Jaclyn Mason, Richelle Meiss and Rebecca Zak are suing Sinclair, along with its digital comedy venture Circa Laughs, Medio Pictures Partners, David Zucker (writer and director of spoofs including Airplane!) and Medio COO Randall Sherman.
The three women joined Circa as writers between the summer of 2016 and March 2017 to help develop Circa Laughs. Their complaint, filed last week in Los Angeles Superior Court, describes a pattern of mistreatment and a lack of response from the company.
Sherman, who supervised the women, “created an abusive work environment hostile to women by engaging in humiliating, demoralizing and alarming conduct,” the complaint contends. He allegedly often called women “sweetheart,” disparaged their intelligence and rated their value to the company according to how “f–kable” they were. In addition to underpaying women, the complaint alleges, the company also excluded women from important meetings and did not respond to the allegations.
In addition to sexual harassment, the women claim Sinclair, Sherman and Zucker routinely discriminated against female employees. They claim the company paid women less than their male counterparts, provided only men with paid vacation and excluded women from important meetings.
In a statement provided to Deadline, Circa stressed that the complaint was filed against a non-employee. “Circa does not tolerate unprofessional behavior of any kind,” said the statement attributed to Manny Fantis, head of content and branding at Circa. “We will take steps to ensure that no one, regardless of their relationship with the company, compromises the positive work environment that we support.”

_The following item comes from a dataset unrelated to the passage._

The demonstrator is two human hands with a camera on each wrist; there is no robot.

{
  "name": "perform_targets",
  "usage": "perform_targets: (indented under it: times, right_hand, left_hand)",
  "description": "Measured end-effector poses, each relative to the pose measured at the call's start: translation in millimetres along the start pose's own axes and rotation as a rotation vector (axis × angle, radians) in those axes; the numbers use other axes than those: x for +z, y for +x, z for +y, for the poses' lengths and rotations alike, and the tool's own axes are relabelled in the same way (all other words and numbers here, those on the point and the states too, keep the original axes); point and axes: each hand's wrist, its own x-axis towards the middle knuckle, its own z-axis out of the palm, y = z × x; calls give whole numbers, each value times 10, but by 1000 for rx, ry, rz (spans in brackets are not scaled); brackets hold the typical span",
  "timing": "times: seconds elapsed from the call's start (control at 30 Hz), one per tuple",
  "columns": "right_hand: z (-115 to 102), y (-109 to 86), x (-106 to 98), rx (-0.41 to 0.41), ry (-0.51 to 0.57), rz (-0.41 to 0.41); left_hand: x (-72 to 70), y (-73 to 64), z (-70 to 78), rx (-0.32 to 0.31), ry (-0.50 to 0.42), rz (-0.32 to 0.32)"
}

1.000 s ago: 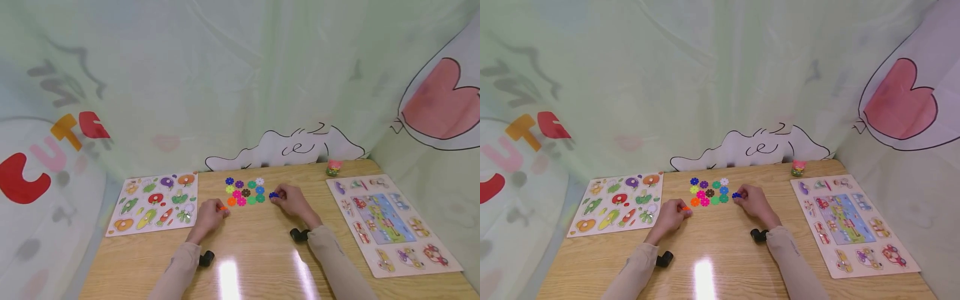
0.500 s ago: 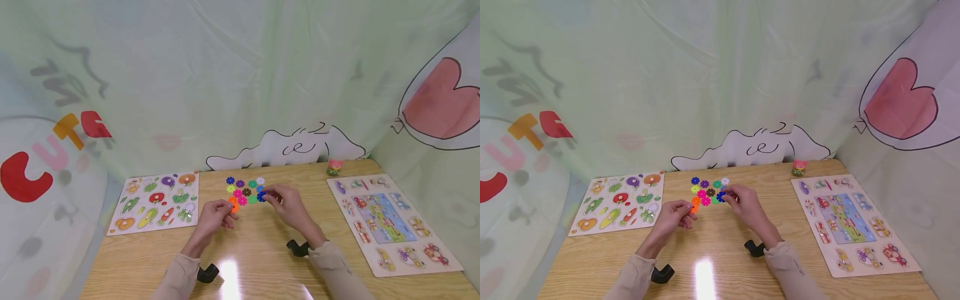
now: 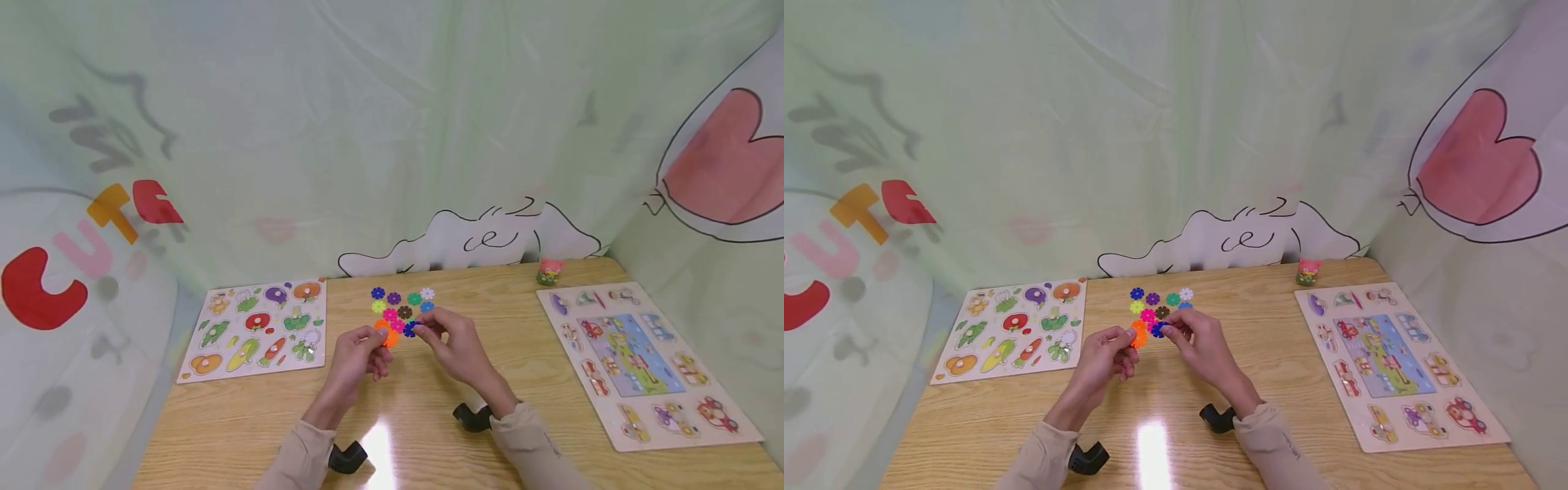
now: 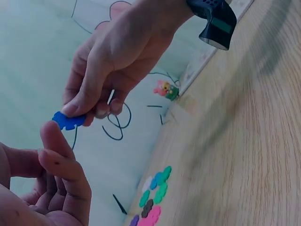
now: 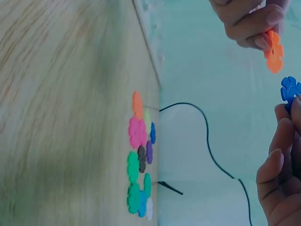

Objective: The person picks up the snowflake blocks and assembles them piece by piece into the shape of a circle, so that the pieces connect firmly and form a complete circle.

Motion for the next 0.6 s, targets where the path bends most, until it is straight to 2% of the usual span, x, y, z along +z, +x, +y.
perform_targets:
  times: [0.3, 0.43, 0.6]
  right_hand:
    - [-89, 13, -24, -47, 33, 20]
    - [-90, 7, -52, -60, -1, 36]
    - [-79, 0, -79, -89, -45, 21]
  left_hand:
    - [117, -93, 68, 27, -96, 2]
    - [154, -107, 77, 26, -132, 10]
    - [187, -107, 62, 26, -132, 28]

Sinclair and Circa have both been in the headlines recently. The No. 1 station group is on the verge of closing a game-changing $3.9 billion acquisition of rival Tribune Media, which will put it in major markets for the first time and give it reach into a majority of U.S. households. Circa, which launched in 2012 as a mobile news app, has evolved since Sinclair acquired it in 2015 into an opinion-driven asset that critics view as a stealth weapon for the President Trump-friendly company as it looks to establish a national footprint.